## [EXERCISE REQUIREMENTS]
Without the pictures, set down every line of the data exactly.

## [THE DATA]
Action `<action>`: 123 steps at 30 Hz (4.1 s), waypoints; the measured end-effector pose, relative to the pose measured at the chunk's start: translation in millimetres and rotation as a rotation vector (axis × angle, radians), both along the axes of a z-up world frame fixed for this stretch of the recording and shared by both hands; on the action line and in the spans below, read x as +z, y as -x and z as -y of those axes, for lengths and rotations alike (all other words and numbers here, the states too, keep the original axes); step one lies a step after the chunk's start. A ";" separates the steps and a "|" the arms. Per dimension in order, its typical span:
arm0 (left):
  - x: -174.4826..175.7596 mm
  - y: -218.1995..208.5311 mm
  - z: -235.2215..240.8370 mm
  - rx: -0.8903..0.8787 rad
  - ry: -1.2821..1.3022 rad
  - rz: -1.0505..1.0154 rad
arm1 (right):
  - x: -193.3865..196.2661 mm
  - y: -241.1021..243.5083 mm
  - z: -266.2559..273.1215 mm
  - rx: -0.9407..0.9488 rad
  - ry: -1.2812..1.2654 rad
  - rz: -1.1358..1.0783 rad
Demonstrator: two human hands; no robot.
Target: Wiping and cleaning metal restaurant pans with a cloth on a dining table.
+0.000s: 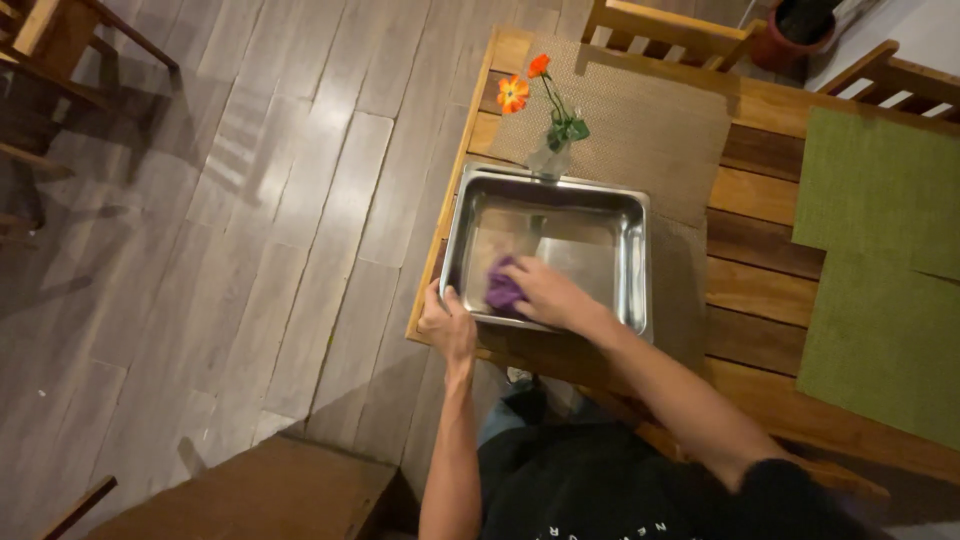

## [RESPONSE AREA]
Action `<action>`: 123 steps at 30 Hz (4.1 s), waypoints; the measured end-effector pose, relative to the pose measured at the chunk's start: translation in millimetres and rotation as a rotation vector (axis × angle, radians), both along the axes of a z-up world frame fixed for this stretch of the recording and shared by both hands; on the action line and in the spans below, read x as +z, y as -x and z as -y of those axes, for lengths and rotations alike (all other words and numbers here, the states too, keep the original axes); step one lies a step after the chunk's start. A ";" separates the steps and a "|" the arms. Per dimension in order, its typical span:
arm0 (left):
  - x: -174.4826..175.7596 mm
  - y: -218.1995..208.5311 mm
  - z: -235.2215..240.8370 mm
  - rx: -0.8903..0.8787 rad
  - ry: -1.2821..1.3022 rad
  - rz: -1.0505..1.0154 rad
arm1 (right):
  - x: -193.3865..196.2661 mm
  - y: -241.1021..243.5083 mm
  - z: -266.2559..273.1215 mm
  - rx: -0.9407..0.9488 rad
  - ry: -1.2812..1.2654 rad
  - rz: -1.1358..1.0783 rad
Demonstrator: two human hands; no robot.
Target: Wiping and cleaning metal restaurant pans with a cloth on a dining table.
+0.000s: 

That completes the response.